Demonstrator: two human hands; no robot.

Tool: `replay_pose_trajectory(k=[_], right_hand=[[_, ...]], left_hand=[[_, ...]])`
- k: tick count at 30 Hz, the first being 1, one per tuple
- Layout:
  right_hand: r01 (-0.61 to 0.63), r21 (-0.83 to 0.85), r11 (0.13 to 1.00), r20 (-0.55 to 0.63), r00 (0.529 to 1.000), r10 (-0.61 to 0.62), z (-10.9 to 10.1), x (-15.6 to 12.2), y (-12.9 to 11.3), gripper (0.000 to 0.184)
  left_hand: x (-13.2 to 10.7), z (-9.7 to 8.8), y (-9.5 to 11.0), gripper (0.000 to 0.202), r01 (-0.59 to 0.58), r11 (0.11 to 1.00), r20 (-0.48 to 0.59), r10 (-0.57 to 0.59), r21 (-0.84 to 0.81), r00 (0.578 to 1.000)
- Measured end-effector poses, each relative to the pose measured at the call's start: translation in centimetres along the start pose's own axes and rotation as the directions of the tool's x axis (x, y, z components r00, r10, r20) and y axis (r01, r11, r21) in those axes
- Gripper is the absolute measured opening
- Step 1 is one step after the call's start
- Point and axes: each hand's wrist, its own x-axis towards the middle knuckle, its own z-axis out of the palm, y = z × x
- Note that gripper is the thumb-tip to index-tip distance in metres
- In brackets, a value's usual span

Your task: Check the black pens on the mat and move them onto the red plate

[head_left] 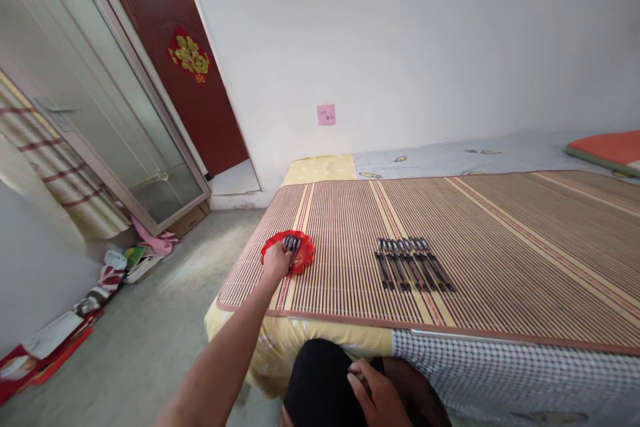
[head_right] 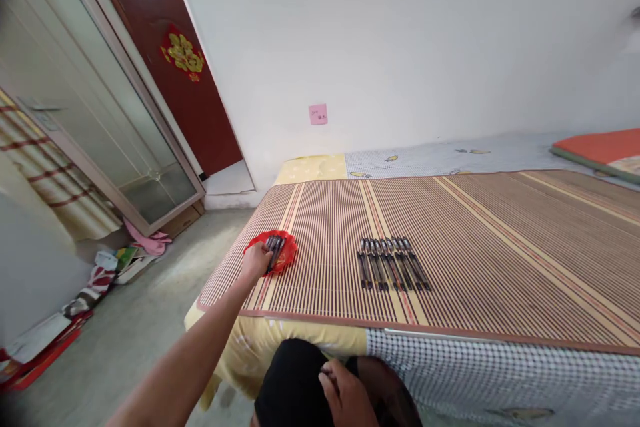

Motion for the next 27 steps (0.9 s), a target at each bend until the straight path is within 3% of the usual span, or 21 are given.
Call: replay_pose_trajectory(k=[5, 17, 23, 27], right_hand=[[-0.01, 0.016, 1.0, 0.025, 1.0, 0.009, -0.2, 0.0, 0.0, 0.03], [-0.038, 0.001, 0.999, 0.066, 0.997, 0.038, -0.4, 0.0, -0.4, 0.026], [0.001, 0.011, 1.0, 0.018, 1.0, -0.001, -0.4, -0.1, -0.5, 0.022], [-0.014, -0.023, 1.0, 0.011, 1.0, 0.015, -0.5, 0.0, -1.1, 0.019]], left_hand=[[0.2, 0.8, 0.2, 0.014, -0.035, 0.996, -0.014, 0.036, 0.088, 0.999], [-1.6, 0.1, -1.2, 0.013, -0.099, 0.975, 0.021, 0.097, 0.199, 0.995], [-1.3, -0.1, -0.4, 0.011, -0.091, 0.976, 0.009, 0.091, 0.197, 0.996], [-3.0, 0.1, 1.1, 0.015, -0.14, 0.982, -0.027, 0.145, 0.126, 0.989]])
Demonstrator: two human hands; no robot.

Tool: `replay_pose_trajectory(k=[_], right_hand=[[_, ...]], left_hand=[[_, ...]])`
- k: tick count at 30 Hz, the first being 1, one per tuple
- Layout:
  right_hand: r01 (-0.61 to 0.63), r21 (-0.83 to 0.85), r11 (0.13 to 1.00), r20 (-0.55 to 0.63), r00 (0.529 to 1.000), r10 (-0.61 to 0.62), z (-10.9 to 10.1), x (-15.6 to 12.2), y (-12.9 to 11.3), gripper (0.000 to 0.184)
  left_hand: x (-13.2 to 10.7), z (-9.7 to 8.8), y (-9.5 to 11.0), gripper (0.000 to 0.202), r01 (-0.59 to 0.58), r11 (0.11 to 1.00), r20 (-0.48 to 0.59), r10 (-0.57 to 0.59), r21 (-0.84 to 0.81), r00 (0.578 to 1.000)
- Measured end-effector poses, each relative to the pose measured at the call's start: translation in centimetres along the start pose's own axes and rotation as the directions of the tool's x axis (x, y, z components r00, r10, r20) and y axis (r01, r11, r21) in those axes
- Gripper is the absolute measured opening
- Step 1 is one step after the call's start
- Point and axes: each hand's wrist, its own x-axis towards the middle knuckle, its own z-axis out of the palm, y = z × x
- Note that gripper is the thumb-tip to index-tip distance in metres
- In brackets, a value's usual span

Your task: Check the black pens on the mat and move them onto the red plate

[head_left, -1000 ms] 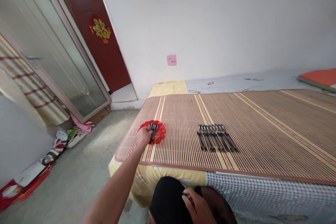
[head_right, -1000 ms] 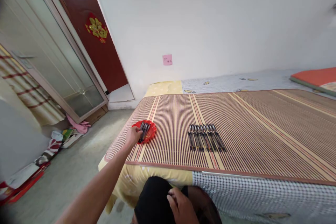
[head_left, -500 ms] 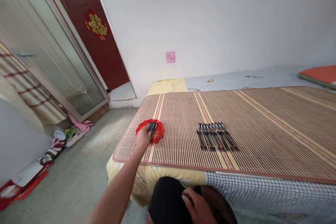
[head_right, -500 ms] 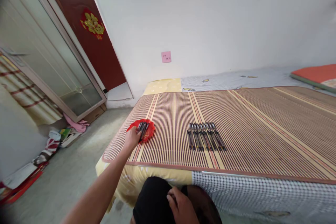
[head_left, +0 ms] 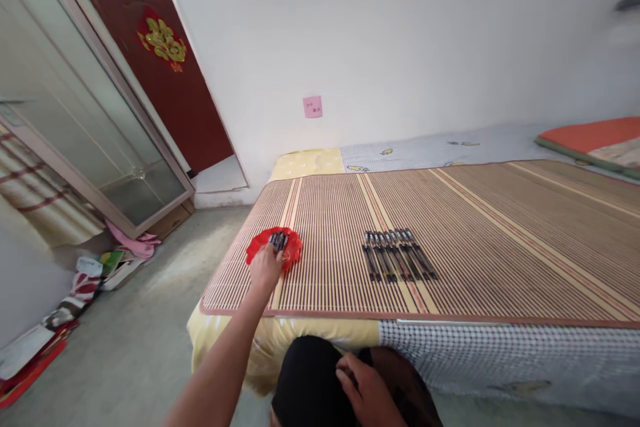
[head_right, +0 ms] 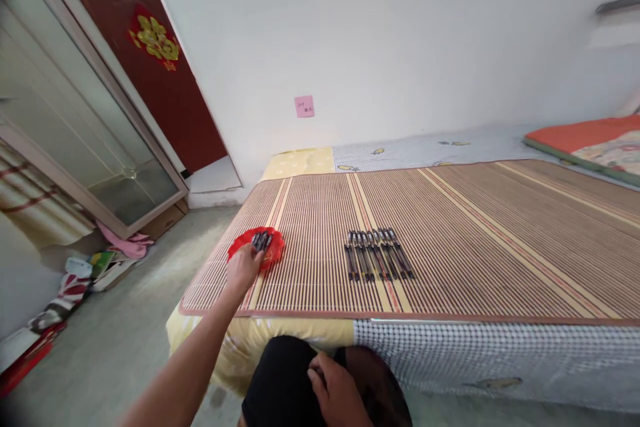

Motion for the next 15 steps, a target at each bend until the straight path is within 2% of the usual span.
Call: replay_pose_trajectory(k=[3, 8, 12, 15], right_hand=[[-0.011, -0.038, 0.999, 0.006, 1.0, 0.011, 0.1, 0.3, -0.6, 0.017], [0.0, -0.057, 0.998, -0.013, 1.0, -0.001, -0.2, 0.2, -1.0, 0.017], [0.068, -0.027, 0.997, -0.096, 0.993, -0.07, -2.0, -1.1, -0.6, 0.021], [0.045, -0.074, 0.996, -0.174, 0.983, -0.058, -3.2, -1.9, 0.2, 0.024]], left_hand=[[-2.5, 0.9, 2.5, 0.015, -0.103, 0.99, 0.012, 0.105, -0.092, 0.994], [-6.3, 4.4, 8.3, 0.005, -0.236, 0.943, 0.114, 0.268, -0.233, 0.957], [-6.7, 7.1, 13.2, 0.02, -0.249, 0.924, 0.165, 0.304, -0.289, 0.938], [-6.1, 8.6, 16.4, 0.033, -0.219, 0.928, 0.202, 0.287, -0.303, 0.936]])
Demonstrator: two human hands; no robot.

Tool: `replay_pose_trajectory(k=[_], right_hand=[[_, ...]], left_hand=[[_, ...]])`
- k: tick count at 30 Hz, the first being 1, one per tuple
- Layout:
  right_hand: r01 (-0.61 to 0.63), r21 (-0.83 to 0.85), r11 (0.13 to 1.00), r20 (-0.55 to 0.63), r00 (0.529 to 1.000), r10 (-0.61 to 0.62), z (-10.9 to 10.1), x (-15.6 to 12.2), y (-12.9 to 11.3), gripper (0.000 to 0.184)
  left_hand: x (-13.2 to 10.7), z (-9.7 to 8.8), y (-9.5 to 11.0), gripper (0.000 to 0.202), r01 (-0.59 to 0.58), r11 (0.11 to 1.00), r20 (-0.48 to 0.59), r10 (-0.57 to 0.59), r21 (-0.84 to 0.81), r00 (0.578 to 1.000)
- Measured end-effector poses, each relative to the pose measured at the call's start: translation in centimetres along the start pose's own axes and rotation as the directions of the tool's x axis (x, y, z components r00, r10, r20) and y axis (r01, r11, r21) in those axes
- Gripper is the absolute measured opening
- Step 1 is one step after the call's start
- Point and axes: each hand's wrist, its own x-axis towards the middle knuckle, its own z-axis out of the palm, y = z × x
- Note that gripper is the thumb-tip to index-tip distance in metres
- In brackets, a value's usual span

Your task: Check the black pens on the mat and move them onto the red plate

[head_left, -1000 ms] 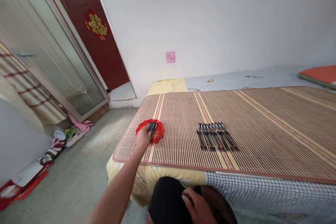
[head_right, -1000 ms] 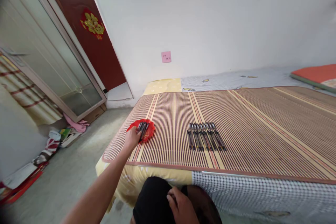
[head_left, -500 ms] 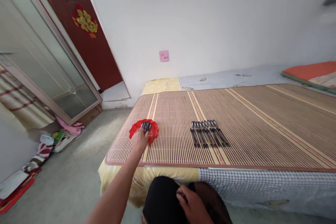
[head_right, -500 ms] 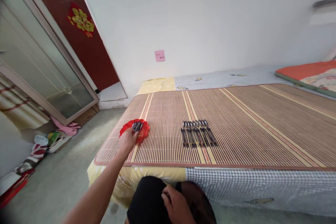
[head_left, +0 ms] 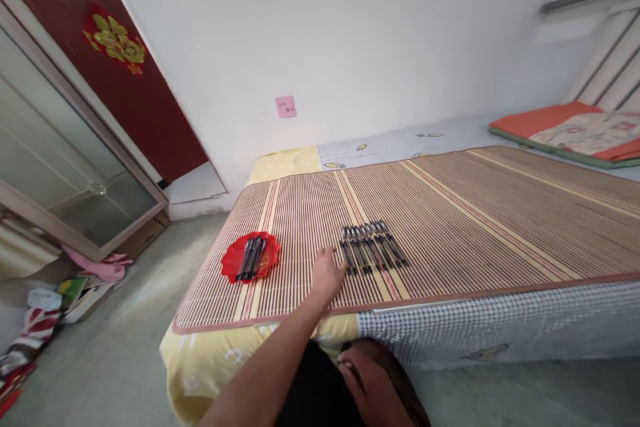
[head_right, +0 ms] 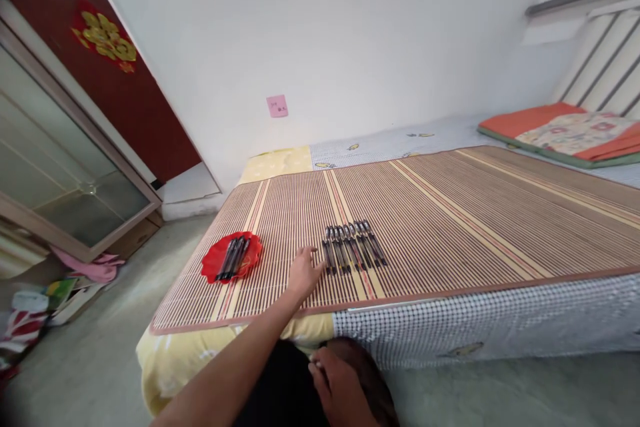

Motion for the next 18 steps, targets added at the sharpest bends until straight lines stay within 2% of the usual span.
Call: replay_pose_trajectory(k=[6, 12, 18], right_hand=[[-0.004, -0.052, 0.999, -0.083, 0.997, -0.001, 0.0, -0.1, 1.1, 0.027], [0.073, -0.057, 0.996, -0.148, 0.986, -0.081, 0.4, 0.3, 1.4, 0.024], [0.067, -0.036, 0.997, -0.171, 0.983, -0.073, 0.2, 0.2, 1.1, 0.023]], left_hand=[[2.7, 2.2, 2.3, 0.041, 0.102, 0.995, 0.026, -0.103, 0.013, 0.994], [3.5, 2.5, 2.6, 0.044, 0.158, 0.986, 0.027, -0.16, 0.049, 0.987], [4.1, 2.9, 2.6, 0.044, 0.185, 0.98, 0.038, -0.188, 0.07, 0.981]])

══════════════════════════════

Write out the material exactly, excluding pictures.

Response to the task ▸
Demonstrator: two human hands; no robot.

Tool: `replay_pose_trajectory(k=[_], right_hand=[[_, ...]], left_hand=[[_, ...]])`
- k: tick count at 30 Hz, the first being 1, one per tuple
- Layout:
  right_hand: r01 (-0.61 to 0.63), r21 (-0.83 to 0.85), r11 (0.13 to 1.00), r20 (-0.55 to 0.63), r00 (0.529 to 1.000), r10 (-0.61 to 0.62), z (-10.9 to 10.1), x (-15.6 to 12.2), y (-12.9 to 11.3), gripper (0.000 to 0.184)
  left_hand: x (-13.2 to 10.7), z (-9.7 to 8.8), y (-9.5 to 11.0), gripper (0.000 to 0.202), r01 (-0.59 to 0.58), r11 (0.11 to 1.00), r20 (-0.48 to 0.59), r10 (-0.57 to 0.59), r21 (-0.84 to 0.81), r00 (0.578 to 1.000)
- Measured end-effector poses, each relative to the pose measured at the call's start: translation in centimetres along the start pose's own axes and rotation as the directions of the tool's x axis (x, y, z components r00, r10, r20) and y axis (r01, r11, r21) in those axes
- Gripper is the absolute measured opening
- Step 1 is one step after the call's start
- Point and axes: each hand's wrist, its own x-axis towards the middle knuckle, its own z-axis out of the palm, y = z × x
- Note that gripper is the thumb-tip to index-tip distance in metres
- In brackets, a value's usual span

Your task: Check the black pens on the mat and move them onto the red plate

[head_left] 
[head_right] 

Motion for the next 27 steps (0.9 s), a target at each bend until the straight path is within 3% of the usual span, or 21 are given.
Call: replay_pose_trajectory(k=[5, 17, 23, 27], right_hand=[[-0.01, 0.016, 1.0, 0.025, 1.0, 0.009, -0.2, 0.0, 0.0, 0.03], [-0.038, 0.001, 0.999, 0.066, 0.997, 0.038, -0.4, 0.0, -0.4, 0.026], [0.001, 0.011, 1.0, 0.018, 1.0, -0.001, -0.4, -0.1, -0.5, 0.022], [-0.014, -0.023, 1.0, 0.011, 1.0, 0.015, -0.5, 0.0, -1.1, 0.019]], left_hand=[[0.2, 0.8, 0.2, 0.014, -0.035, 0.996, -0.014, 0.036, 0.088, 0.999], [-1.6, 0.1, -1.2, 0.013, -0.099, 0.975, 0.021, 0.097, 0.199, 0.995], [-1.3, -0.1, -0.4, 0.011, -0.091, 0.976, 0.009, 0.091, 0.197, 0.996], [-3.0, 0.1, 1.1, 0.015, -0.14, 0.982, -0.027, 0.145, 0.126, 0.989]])
Demonstrator: two human hands; no robot.

Tool: `replay_pose_trajectory(k=[_], right_hand=[[_, ...]], left_hand=[[_, ...]])`
- k: tick count at 30 Hz, the first being 1, one per tuple
- Layout:
  right_hand: r01 (-0.61 to 0.63), r21 (-0.83 to 0.85), r11 (0.13 to 1.00), r20 (-0.55 to 0.63), r00 (0.529 to 1.000), r10 (-0.61 to 0.62), z (-10.9 to 10.1), x (-15.6 to 12.2), y (-12.9 to 11.3), gripper (0.000 to 0.184)
  left_hand: x (-13.2 to 10.7), z (-9.7 to 8.8), y (-9.5 to 11.0), gripper (0.000 to 0.202), r01 (-0.59 to 0.58), r11 (0.11 to 1.00), r20 (-0.48 to 0.59), r10 (-0.57 to 0.59), r21 (-0.84 to 0.81), r00 (0.578 to 1.000)
- Measured end-effector poses, each relative to the pose measured at the call's start: translation in centimetres along the start pose's own axes and rotation as the directions of the tool's x axis (x, y, z components r00, r10, r20) and y axis (r01, r11, r21) in those axes
- Gripper is the absolute measured opening
- Step 1 is one step after the call's start
- Point and axes: each hand's wrist, its own x-axis towards the middle knuckle, its own z-axis out of the palm, y = z × x
- Note that gripper is the thumb-tip to index-tip distance in metres
- In brackets, a value's usual span

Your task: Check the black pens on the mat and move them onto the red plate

[head_left, -1000 ms] 
[head_right, -1000 ms] 
[head_left, -500 ms] 
[head_right, -500 ms] 
[head_left, +0 ms] 
[head_right, +0 ms] 

Motion for the next 15 steps, a target at each bend until the straight path is within 2% of the usual span.
Call: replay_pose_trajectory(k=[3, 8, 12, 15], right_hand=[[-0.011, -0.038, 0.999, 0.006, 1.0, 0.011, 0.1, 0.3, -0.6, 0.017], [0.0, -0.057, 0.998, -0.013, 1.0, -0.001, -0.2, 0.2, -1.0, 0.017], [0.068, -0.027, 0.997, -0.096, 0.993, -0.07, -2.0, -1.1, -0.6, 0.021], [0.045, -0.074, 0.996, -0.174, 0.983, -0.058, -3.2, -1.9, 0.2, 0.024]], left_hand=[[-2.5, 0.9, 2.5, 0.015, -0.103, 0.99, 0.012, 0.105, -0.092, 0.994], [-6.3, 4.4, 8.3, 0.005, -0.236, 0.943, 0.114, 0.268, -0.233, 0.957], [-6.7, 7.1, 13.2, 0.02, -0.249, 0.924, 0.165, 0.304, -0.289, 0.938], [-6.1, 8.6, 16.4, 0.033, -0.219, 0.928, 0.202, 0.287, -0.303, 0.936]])
Demonstrator: two human hands; no robot.

Tool: `replay_pose_trajectory(k=[_], right_hand=[[_, ...]], left_hand=[[_, ...]])`
- k: tick count at 30 Hz, the first being 1, one per tuple
- Layout:
  right_hand: r01 (-0.61 to 0.63), r21 (-0.83 to 0.85), r11 (0.13 to 1.00), r20 (-0.55 to 0.63), r00 (0.529 to 1.000), r10 (-0.61 to 0.62), z (-10.9 to 10.1), x (-15.6 to 12.2), y (-12.9 to 11.3), gripper (0.000 to 0.184)
  left_hand: x (-13.2 to 10.7), z (-9.7 to 8.8), y (-9.5 to 11.0), gripper (0.000 to 0.202), r01 (-0.59 to 0.58), r11 (0.11 to 1.00), r20 (-0.48 to 0.59), r10 (-0.57 to 0.59), r21 (-0.84 to 0.81), r00 (0.578 to 1.000)
- Measured end-effector poses, each relative to the pose measured at the call's start: translation in centimetres along the start pose's own axes and rotation as the directions of the tool's x axis (x, y, z components r00, r10, r20) and y axis (r01, r11, r21) in those axes
- Gripper is the absolute measured opening
- Step 1 is one step after the call's start
- Point and axes: each hand's wrist, its own x-axis towards the middle knuckle, its own z-axis out of the palm, y = z × x
- Note that gripper is the thumb-tip to index-tip distance in metres
- In brackets, a value's usual span

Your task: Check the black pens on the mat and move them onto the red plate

[head_left, -1000 ms] 
[head_right, -1000 ms] 
[head_left, -500 ms] 
[head_right, -500 ms] 
[head_left, +0 ms] 
[head_right, +0 ms] 

Motion for the next 18 steps, targets added at the sharpest bends until straight lines stay within 2% of the usual span.
Call: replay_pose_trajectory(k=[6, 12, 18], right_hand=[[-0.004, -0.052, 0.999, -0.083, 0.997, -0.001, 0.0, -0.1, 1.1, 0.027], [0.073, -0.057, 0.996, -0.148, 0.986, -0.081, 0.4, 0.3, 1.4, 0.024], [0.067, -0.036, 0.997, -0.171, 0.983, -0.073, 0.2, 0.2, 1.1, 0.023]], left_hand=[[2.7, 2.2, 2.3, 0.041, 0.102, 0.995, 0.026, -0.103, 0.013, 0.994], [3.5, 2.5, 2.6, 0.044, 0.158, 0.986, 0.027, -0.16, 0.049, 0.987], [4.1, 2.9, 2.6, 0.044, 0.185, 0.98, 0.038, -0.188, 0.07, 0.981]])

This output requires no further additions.